PROBLEM REQUIREMENTS. When you reach the line in the data below that contains "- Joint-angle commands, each", please start repeating lines exactly, and stop after the line that contains "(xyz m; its", repeating nothing else.

(INFORMATION SUPPLIED Opens)

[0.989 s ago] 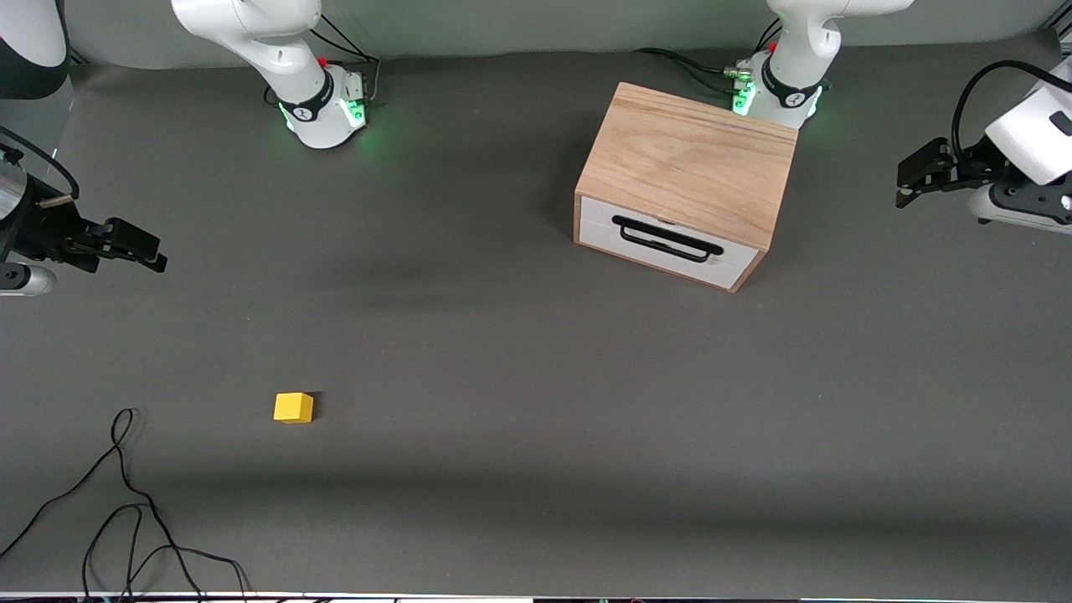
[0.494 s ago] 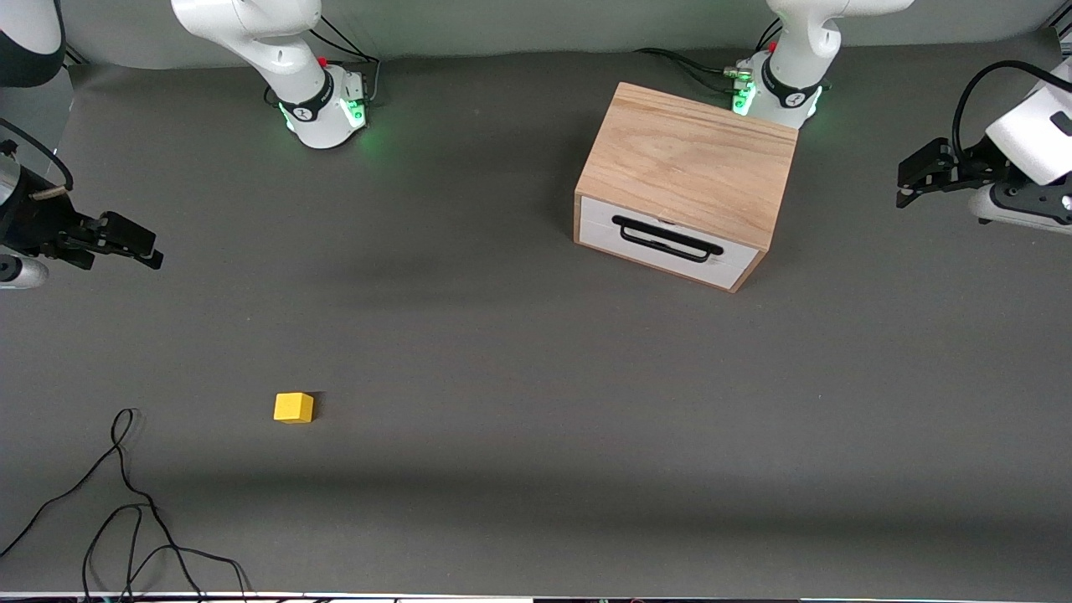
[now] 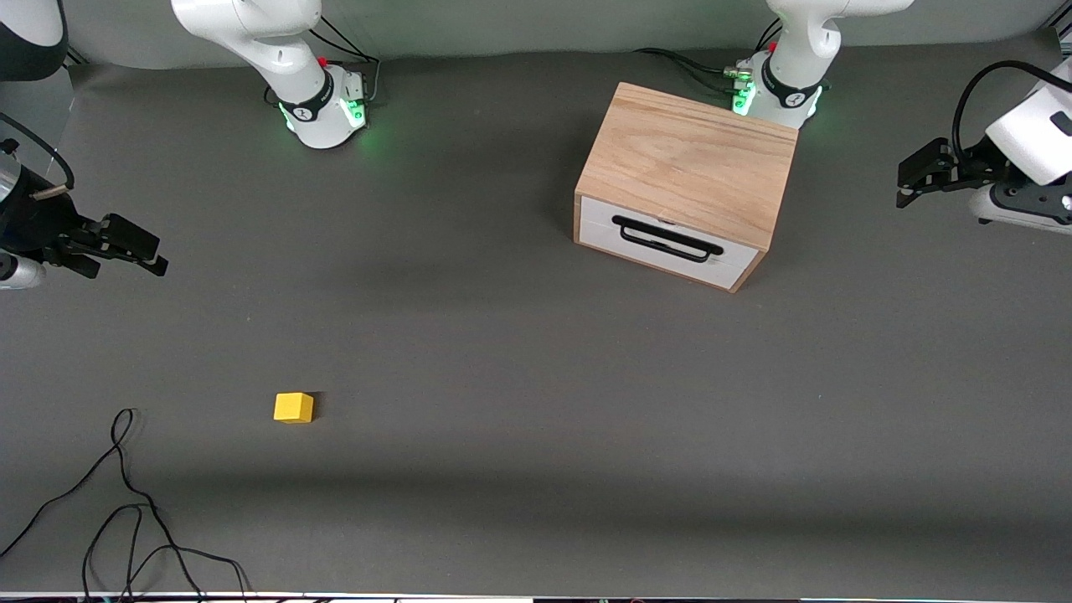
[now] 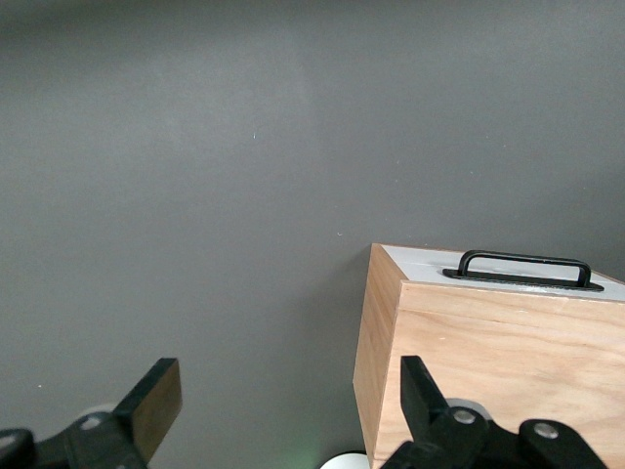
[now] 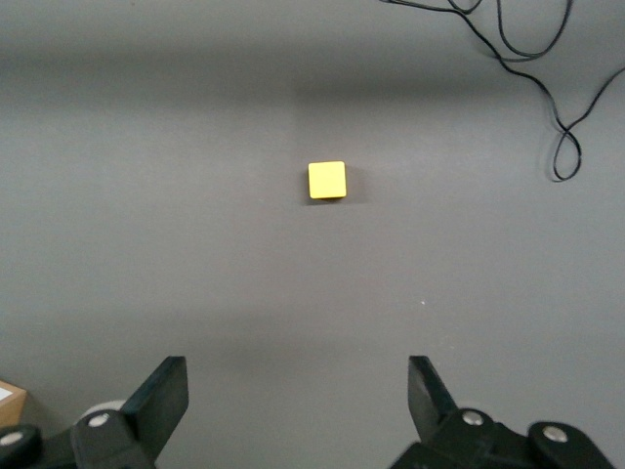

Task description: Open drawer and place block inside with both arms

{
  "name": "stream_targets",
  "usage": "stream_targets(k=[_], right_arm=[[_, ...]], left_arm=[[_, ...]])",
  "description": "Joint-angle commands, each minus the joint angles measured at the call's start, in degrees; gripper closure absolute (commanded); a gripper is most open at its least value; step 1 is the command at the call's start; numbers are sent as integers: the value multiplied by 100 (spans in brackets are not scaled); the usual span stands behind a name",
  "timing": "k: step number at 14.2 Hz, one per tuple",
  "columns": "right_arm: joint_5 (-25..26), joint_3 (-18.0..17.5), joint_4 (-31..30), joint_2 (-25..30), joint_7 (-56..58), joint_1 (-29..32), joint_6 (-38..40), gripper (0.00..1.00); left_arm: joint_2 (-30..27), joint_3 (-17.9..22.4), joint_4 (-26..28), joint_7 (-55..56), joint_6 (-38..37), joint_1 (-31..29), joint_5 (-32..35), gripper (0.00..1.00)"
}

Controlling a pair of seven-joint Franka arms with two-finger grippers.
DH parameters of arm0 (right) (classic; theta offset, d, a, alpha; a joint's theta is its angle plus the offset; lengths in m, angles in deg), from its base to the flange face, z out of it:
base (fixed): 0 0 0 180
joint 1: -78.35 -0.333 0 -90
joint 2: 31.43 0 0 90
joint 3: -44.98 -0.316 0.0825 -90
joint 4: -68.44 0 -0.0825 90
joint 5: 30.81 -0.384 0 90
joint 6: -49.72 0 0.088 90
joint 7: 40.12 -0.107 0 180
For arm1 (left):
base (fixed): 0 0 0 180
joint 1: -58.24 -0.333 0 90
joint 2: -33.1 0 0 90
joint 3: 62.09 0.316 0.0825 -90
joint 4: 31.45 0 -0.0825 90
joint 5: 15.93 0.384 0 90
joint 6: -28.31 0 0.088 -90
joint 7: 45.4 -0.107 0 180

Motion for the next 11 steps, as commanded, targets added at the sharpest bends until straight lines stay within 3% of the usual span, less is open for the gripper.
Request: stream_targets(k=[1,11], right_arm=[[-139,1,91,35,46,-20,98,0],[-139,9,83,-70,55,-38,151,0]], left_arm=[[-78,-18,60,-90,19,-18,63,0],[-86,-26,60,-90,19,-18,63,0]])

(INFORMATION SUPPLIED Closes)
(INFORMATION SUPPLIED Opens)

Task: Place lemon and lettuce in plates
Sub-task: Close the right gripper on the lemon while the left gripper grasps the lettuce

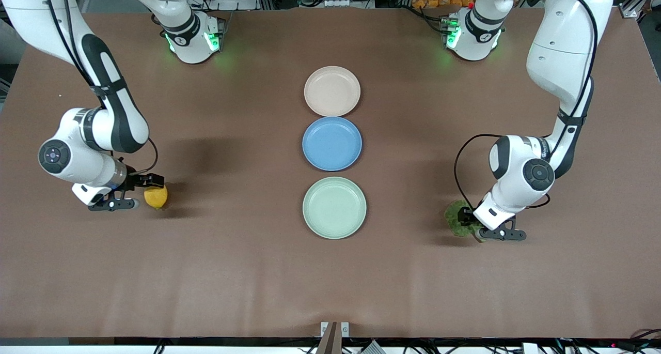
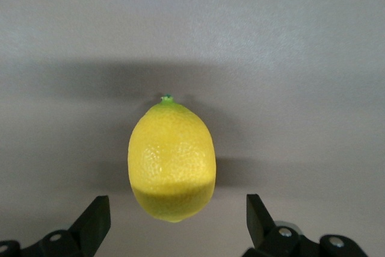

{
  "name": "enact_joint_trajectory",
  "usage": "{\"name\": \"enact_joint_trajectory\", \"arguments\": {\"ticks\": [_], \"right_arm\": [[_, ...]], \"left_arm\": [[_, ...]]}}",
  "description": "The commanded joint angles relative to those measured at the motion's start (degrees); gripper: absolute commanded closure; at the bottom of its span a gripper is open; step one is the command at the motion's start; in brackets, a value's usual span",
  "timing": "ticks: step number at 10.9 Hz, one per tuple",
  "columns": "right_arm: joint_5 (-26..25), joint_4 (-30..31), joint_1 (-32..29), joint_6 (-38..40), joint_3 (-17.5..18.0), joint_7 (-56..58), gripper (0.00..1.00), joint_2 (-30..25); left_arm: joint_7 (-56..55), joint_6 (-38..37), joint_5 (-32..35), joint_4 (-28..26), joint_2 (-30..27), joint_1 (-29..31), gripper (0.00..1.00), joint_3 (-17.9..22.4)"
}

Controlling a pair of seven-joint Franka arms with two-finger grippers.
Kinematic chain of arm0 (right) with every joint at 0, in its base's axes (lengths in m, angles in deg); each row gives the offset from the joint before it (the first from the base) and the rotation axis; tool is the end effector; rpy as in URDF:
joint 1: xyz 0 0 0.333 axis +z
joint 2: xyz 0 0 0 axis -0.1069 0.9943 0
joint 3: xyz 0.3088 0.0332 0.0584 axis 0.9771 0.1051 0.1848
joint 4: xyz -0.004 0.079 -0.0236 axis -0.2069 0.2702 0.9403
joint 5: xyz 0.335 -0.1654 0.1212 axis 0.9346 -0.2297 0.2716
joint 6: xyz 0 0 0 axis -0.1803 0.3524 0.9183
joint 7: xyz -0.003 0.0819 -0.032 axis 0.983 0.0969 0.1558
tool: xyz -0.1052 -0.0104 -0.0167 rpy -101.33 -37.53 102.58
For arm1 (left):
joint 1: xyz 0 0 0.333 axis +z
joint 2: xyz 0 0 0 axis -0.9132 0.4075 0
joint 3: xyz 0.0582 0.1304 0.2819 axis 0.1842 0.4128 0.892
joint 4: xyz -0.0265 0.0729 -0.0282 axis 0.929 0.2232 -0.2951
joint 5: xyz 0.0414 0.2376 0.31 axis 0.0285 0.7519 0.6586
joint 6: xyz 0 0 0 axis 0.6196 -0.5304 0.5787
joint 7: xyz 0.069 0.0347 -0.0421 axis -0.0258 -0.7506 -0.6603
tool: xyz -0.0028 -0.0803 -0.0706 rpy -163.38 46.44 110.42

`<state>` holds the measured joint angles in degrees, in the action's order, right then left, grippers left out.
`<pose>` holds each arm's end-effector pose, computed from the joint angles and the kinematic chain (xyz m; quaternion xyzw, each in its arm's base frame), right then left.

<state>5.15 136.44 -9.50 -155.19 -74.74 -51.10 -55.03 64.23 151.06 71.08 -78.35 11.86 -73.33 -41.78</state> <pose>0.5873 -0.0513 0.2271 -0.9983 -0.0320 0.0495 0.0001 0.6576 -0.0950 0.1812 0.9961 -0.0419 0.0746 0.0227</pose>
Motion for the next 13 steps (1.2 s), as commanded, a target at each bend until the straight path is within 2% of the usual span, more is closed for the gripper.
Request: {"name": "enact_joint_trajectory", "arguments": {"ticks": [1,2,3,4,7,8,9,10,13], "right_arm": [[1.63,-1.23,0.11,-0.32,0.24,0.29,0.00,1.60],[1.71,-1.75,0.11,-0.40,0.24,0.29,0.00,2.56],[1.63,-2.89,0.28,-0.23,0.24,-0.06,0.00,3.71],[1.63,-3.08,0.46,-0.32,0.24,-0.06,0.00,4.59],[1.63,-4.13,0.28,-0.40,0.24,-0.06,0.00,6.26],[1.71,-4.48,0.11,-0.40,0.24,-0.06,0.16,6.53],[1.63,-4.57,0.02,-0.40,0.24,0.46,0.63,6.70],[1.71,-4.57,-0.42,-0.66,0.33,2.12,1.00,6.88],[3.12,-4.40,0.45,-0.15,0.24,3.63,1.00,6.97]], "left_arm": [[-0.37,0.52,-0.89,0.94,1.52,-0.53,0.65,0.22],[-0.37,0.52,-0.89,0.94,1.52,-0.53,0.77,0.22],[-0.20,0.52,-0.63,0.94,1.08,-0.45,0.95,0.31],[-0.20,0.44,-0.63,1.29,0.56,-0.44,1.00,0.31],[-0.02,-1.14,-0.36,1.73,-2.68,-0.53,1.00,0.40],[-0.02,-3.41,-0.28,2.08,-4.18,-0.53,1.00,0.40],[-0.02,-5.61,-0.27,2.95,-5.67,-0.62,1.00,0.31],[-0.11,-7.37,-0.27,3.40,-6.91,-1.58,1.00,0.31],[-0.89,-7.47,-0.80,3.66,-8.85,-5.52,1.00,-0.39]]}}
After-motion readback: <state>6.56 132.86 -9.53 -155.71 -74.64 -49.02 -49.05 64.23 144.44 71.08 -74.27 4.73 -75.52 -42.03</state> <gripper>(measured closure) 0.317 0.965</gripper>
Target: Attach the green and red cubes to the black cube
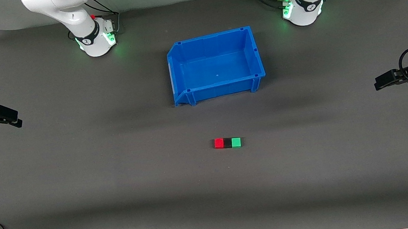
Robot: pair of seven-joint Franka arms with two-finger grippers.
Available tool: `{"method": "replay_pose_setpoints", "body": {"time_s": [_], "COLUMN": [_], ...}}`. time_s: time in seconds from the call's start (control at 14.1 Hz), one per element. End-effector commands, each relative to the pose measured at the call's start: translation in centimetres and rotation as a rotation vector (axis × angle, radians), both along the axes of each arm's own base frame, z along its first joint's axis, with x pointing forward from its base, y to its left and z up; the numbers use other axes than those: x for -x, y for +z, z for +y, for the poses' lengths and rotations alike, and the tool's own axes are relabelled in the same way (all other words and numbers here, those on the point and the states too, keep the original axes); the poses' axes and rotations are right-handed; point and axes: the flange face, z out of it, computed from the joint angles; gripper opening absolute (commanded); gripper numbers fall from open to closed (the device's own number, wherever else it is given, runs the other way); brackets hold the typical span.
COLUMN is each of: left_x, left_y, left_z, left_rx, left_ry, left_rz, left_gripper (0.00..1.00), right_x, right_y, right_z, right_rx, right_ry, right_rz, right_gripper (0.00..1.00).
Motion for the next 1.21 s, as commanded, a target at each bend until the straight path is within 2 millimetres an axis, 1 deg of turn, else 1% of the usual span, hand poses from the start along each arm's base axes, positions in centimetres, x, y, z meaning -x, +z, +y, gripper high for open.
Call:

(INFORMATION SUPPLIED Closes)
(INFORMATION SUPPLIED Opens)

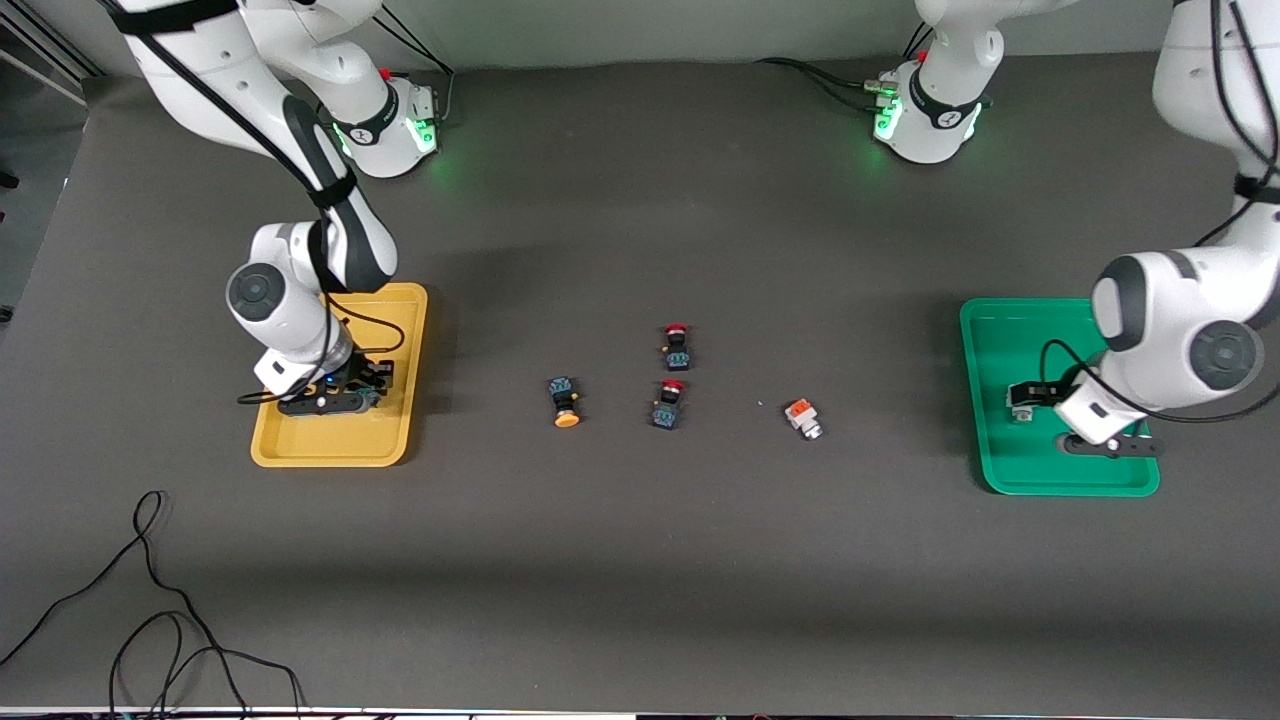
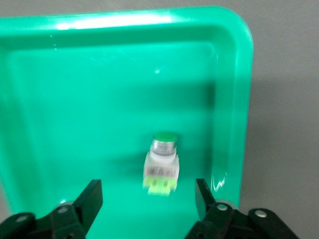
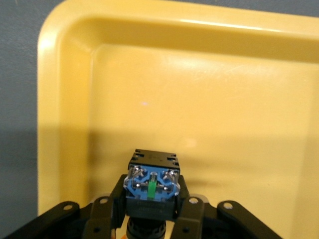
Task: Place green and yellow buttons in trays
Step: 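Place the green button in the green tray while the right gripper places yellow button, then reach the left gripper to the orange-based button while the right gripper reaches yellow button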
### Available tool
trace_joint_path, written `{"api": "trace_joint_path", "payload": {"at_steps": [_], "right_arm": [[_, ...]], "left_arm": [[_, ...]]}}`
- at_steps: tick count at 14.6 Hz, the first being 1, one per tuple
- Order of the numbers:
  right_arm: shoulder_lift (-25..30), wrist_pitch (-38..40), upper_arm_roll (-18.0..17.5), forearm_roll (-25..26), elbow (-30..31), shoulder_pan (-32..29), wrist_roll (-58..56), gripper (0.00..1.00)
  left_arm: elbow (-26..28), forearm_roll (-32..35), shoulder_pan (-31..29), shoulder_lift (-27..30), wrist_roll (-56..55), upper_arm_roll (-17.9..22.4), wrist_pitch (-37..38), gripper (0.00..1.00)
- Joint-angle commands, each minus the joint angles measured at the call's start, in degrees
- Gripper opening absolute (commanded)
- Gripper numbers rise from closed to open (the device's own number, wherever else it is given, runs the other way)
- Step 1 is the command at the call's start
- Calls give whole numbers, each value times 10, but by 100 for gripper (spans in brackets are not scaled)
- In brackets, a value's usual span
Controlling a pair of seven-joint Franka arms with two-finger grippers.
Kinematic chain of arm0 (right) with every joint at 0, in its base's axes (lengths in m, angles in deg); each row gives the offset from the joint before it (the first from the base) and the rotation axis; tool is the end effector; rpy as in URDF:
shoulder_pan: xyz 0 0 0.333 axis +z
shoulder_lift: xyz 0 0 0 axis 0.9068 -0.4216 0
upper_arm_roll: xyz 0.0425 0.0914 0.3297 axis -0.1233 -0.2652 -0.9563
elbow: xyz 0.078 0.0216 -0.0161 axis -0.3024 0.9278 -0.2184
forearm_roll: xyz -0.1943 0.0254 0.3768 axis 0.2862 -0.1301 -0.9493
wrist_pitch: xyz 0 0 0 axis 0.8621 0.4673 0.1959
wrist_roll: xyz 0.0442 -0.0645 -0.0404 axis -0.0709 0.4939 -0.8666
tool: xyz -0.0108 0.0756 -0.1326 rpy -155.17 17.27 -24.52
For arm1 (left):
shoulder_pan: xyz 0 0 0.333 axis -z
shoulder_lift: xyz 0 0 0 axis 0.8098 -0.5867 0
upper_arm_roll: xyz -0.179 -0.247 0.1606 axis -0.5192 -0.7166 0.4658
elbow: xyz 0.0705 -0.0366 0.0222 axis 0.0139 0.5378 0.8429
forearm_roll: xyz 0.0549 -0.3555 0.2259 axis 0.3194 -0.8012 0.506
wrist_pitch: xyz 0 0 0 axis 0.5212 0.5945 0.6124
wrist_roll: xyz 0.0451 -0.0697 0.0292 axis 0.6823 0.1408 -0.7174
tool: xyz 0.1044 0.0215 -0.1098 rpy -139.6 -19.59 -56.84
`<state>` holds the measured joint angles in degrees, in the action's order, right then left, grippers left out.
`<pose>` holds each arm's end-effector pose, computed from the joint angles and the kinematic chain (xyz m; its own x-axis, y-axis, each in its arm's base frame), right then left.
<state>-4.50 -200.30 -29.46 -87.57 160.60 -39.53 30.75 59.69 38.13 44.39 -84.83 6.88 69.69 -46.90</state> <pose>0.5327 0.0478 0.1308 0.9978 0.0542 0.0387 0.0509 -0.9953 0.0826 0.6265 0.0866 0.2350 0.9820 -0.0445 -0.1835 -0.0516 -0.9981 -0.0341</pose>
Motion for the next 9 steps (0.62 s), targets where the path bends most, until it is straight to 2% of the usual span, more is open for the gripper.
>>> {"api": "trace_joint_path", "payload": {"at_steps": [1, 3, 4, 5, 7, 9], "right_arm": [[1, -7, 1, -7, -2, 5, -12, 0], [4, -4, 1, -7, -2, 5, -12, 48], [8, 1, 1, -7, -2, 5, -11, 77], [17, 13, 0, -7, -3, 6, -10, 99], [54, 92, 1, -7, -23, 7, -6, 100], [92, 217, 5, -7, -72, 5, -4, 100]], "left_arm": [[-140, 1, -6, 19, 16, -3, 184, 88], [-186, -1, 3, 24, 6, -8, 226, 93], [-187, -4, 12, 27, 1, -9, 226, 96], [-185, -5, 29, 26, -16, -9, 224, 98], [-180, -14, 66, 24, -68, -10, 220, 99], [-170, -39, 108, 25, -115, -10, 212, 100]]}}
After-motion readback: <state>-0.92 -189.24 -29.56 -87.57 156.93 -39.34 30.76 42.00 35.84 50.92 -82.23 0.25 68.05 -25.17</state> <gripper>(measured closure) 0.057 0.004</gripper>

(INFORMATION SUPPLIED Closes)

EXPECTED ANSWER.
- Joint-angle commands, each minus the joint angles measured at the call's start, in degrees
- Gripper opening absolute (commanded)
- Gripper numbers rise from closed to open (the device's own number, wherever else it is given, runs the other way)
- Step 1 is the command at the call's start
- Calls give whole numbers, each value times 10, but by 100 for gripper (spans in brackets are not scaled)
- In brackets, a value's usual span
Controlling a pair of seven-joint Franka arms with two-finger grippers.
Kinematic chain of arm0 (right) with every joint at 0, in its base's axes (lengths in m, angles in deg); each row gives the offset from the joint before it (the first from the base) and the rotation axis; tool is the end effector; rpy as in URDF:
shoulder_pan: xyz 0 0 0.333 axis +z
shoulder_lift: xyz 0 0 0 axis 0.9068 -0.4216 0
upper_arm_roll: xyz 0.0425 0.0914 0.3297 axis -0.1233 -0.2652 -0.9563
elbow: xyz 0.078 0.0216 -0.0161 axis -0.3024 0.9278 -0.2184
forearm_roll: xyz -0.1943 0.0254 0.3768 axis 0.2862 -0.1301 -0.9493
wrist_pitch: xyz 0 0 0 axis 0.8621 0.4673 0.1959
wrist_roll: xyz 0.0442 -0.0645 -0.0404 axis -0.0709 0.4939 -0.8666
tool: xyz -0.0108 0.0756 -0.1326 rpy -155.17 17.27 -24.52
For arm1 (left):
shoulder_pan: xyz 0 0 0.333 axis -z
shoulder_lift: xyz 0 0 0 axis 0.8098 -0.5867 0
upper_arm_roll: xyz -0.179 -0.247 0.1606 axis -0.5192 -0.7166 0.4658
elbow: xyz 0.0705 -0.0366 0.0222 axis 0.0139 0.5378 0.8429
forearm_roll: xyz 0.0549 -0.3555 0.2259 axis 0.3194 -0.8012 0.506
wrist_pitch: xyz 0 0 0 axis 0.5212 0.5945 0.6124
wrist_roll: xyz 0.0451 -0.0697 0.0292 axis 0.6823 0.1408 -0.7174
tool: xyz 0.1044 0.0215 -0.1098 rpy -139.6 -19.59 -56.84
`<state>` holds the measured joint angles in degrees, in the action's order, right then left, grippers left out.
`<pose>` holds each arm's end-effector pose, computed from the joint angles and the kinematic chain (xyz m; its own x-axis, y-axis, each in its arm's base frame), right then left.

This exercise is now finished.